**WHAT TO PRODUCE**
Filter the records below down to lines containing "would".
---
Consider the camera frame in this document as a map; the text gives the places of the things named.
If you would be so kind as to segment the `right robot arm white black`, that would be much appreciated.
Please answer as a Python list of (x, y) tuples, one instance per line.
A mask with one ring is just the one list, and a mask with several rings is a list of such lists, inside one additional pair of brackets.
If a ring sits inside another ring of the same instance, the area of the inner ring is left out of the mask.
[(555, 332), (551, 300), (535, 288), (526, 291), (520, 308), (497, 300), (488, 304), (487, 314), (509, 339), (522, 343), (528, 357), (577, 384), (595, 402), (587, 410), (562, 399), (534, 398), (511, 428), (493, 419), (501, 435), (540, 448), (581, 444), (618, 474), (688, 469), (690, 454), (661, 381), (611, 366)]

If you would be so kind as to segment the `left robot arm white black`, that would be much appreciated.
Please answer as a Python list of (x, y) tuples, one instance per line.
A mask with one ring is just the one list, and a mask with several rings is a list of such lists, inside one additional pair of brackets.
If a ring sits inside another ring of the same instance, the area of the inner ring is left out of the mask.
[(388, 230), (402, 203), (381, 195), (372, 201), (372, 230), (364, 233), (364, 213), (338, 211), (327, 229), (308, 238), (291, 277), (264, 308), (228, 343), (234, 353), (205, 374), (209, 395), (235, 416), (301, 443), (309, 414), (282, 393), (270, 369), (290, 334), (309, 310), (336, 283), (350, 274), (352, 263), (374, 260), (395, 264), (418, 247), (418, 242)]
---
**EXERCISE ANSWER**
If you would be so kind as to segment the `right robot arm white black`, that would be much appreciated.
If you would be so kind as to segment the `left robot arm white black`, that would be much appreciated.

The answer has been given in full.